Budget 2022 expectation: Cut in gold import duty and capital gain rationalisation

The price of gold has been trading at a discount in the domestic market compared to the prices in the international market. One of the reasons for this could be strengthening the Indian rupee. 

In the previous Budget 2021, the Finance Ministry had cut down the import duty to 7.5 per cent from 12.5 per cent. This was done to bring some boost to the gold industry.

Again, in the upcoming Budget 2022, there has been a demand to reduce the import duty further and balance out the distortions between domestic and international markets. The market expectation is that the duty should be reduced from the current rate of 7.5 per cent to 4 per cent. However, if the government decides to impose GST (goods and services tax), such a rate cut would be nullified. 

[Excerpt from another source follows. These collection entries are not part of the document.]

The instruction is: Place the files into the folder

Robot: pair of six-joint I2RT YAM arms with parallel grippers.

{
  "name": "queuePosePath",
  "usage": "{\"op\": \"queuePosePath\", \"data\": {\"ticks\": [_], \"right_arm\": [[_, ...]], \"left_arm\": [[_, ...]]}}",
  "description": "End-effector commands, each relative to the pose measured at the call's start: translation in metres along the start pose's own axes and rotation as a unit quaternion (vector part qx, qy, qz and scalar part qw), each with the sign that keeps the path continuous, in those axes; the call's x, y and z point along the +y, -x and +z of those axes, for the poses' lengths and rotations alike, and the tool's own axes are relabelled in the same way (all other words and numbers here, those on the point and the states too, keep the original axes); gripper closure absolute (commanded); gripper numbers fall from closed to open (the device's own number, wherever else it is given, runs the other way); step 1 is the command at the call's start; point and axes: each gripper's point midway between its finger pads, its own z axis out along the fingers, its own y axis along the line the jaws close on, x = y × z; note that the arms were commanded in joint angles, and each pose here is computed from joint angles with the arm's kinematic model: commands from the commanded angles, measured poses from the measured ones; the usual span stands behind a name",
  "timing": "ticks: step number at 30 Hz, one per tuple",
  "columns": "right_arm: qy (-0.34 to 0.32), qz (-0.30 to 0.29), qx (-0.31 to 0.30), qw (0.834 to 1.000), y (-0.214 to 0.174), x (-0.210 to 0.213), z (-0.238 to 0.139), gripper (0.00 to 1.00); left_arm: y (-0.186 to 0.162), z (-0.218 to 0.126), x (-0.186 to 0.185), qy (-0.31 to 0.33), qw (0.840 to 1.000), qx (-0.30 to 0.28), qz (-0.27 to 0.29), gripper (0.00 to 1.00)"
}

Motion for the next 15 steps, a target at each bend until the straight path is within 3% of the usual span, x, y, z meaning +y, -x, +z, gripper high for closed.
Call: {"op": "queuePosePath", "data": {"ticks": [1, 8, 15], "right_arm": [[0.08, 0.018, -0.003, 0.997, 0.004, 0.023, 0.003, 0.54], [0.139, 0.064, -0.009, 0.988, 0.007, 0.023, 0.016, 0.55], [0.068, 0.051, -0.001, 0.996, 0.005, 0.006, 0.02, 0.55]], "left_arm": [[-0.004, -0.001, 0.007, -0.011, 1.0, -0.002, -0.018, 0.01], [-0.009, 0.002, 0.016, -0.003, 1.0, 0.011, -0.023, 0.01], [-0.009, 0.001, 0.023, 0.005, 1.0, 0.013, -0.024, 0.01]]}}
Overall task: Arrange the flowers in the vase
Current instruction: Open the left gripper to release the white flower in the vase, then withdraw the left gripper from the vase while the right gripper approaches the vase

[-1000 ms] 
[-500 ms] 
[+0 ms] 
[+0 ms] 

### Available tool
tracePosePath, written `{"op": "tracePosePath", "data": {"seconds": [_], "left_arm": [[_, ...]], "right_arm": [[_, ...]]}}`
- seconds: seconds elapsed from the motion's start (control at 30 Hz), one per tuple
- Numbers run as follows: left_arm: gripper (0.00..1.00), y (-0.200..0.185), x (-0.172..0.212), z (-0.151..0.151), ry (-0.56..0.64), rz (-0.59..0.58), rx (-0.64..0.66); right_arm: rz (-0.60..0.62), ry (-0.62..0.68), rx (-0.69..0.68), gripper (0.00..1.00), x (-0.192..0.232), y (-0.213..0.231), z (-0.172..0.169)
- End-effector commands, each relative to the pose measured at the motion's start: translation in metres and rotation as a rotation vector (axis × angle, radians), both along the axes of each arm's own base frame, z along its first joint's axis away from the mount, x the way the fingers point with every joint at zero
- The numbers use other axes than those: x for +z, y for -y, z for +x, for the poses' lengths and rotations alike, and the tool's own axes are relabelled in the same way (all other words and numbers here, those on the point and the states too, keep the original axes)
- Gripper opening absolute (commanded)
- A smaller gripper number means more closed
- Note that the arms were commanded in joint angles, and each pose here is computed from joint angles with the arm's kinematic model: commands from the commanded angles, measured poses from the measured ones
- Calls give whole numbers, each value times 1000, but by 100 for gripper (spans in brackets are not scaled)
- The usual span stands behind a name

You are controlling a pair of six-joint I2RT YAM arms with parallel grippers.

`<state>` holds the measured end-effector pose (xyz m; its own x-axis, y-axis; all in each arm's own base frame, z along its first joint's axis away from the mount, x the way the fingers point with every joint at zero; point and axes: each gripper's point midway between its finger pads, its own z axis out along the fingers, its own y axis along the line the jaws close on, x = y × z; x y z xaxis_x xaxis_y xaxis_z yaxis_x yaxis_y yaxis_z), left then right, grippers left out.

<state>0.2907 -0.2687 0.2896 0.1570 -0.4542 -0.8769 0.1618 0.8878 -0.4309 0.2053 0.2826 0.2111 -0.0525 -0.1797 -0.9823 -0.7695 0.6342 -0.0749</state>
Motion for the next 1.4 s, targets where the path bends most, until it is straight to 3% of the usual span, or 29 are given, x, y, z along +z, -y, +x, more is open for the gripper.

Besides, capital gain on gold is demanded to be rationalised to boost its investment. Currently, any gains on gold held for more than three years are considered a long-term capital gain. Long term capital gain on gold is taxable at 20 per cent (with the indexation benefit). Whereas the rate applicable on investment in shares is only 10 per cent if held beyond one year. The rate and holding period of gold investments are higher than the equity investments, making the latter a preferred investment option. Capital gain rates must be rationalised to consider investing in this precious metal.  

However, any further duty cut can be doubtful. This is because gold imports have risen largely, and any further rate cut would lead to more imports. According to statistics, gold imports in India have doubled in the first three quarters of this fiscal year, i.e. imports stood around $38 billion until December 2021. 

Hence, if the government considers the import duty cut but imposes GST, the end price for the consumer will not change without affecting the demand.